• _Problem to solve_:
When you reach the line containing "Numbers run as", repeat it and every line after it exactly, stopping only at the end of the listing.

Recorded information section start

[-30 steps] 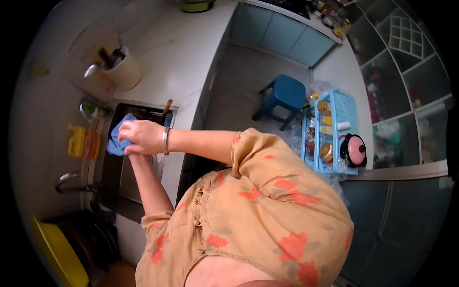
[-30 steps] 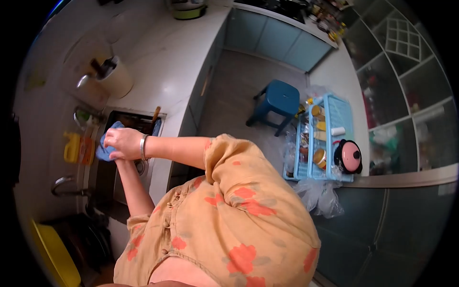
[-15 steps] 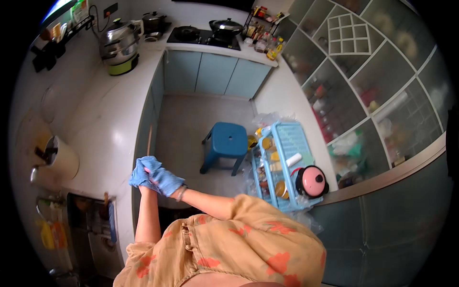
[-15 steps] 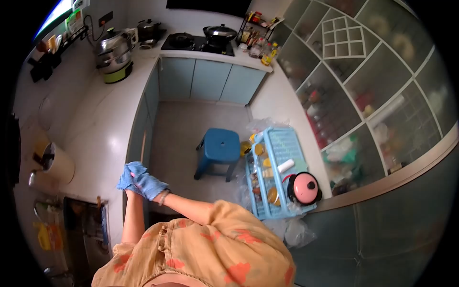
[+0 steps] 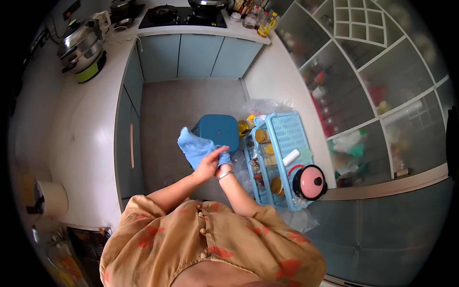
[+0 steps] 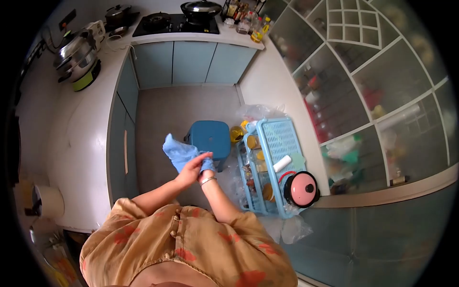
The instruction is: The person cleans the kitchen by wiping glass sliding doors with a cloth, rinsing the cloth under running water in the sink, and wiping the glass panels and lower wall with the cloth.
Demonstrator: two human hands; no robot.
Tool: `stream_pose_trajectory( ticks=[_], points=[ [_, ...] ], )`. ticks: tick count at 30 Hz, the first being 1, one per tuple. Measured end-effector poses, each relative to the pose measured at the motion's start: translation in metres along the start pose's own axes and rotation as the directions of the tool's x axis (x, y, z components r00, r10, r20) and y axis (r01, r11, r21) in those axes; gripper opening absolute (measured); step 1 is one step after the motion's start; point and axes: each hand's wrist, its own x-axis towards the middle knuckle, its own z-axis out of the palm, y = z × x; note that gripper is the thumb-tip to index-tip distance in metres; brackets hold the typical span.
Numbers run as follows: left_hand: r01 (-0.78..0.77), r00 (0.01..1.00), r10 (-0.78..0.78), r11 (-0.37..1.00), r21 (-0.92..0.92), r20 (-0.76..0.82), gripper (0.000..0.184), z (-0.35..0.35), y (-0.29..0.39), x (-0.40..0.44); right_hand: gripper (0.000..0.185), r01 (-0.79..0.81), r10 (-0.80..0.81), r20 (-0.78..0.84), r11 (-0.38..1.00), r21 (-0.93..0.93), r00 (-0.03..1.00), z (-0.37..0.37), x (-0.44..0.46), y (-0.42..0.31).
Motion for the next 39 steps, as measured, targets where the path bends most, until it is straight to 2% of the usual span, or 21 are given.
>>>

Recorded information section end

• _Solution for this exercise_:
Numbers run as follows: left_hand: r01 (-0.78..0.77), r00 (0.01..1.00), r10 (-0.78..0.78), r11 (-0.37..1.00), r21 (-0.92..0.92), r20 (-0.76..0.82), gripper (0.000..0.184), z (-0.35..0.35), y (-0.29..0.39), x (-0.40..0.44); right_hand: gripper (0.000..0.185), r01 (-0.79..0.81), r10 (-0.80..0.81), r20 (-0.78..0.84), r11 (-0.38..1.00), r21 (-0.93..0.93), r00 (-0.03..1.00), z (-0.37..0.37), x (-0.44..0.46), y (-0.42..0.31).
Motion for the next 39 steps, as measured, targets where the path bends most, until it is straight to 2% of the usual span, or 21 are given.
>>>

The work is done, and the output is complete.